If you have a senior dog, you’ve had the time to know them pretty well. So a change in their behavior or personality is something you’re likely to notice quickly, in particular if your dog suddenly becomes restless and starts pacing around the house. In this article, our veterinarian Dr. Linda Simon shares 5 things you should know to help your dog.

“It’s not uncommon that a senior pet owner will contact me about their dog who is becoming restless when they never were before. Pacing and restlessness are some of the most common signs that a senior is struggling in some way, for example because of pain or anxiety.”

Dr. Linda Simon

Veterinarian at SeniorTailWaggers.com

Pacing and restlessness can be an unsettling thing to watch. Rather than snooze on the sofa or their doggy bed, your senior dog is suddenly on edge. They may lie down for a few seconds, only to get back up and start walking about again. They might seem tired, but they’re struggling to stay still. On top of pacing, you may notice additional signs such as whining, barking and looking to their owner for reassurance.

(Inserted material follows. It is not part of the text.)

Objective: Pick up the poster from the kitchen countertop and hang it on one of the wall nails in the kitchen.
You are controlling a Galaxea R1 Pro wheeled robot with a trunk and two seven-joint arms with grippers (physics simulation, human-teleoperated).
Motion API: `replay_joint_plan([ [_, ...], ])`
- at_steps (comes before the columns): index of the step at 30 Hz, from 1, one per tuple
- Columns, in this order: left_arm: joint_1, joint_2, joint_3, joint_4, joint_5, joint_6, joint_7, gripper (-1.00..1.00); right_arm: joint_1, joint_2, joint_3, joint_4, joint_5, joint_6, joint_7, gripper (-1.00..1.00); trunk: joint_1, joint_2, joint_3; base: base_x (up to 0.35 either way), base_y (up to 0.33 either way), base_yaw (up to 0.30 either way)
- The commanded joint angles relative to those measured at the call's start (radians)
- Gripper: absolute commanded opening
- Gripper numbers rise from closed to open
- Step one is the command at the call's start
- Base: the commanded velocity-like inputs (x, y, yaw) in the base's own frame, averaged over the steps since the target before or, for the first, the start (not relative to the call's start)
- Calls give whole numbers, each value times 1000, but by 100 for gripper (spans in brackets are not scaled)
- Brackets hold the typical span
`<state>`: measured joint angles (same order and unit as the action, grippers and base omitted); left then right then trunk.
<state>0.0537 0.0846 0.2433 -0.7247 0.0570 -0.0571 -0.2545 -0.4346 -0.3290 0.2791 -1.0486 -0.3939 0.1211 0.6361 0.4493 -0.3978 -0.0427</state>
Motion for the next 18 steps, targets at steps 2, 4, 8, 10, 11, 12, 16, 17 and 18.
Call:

Is your senior dog restless and pacing? 5 things you should know:

1. Before you can help your dog, you need to know the cause of their pacing

How we treat a restless dog will depend on the cause of their signs. It is crucial we determine why a dog is restless, otherwise, treating the issue can prove a very difficult task indeed.

For example, if a dog is restless because they’re anxious about fireworks over head, bringing them out for a long night-time walk is likely to make things much worse. However, a long walk may be just the ticket for a bored and restless Springer Spaniel who has not had any exercise that day.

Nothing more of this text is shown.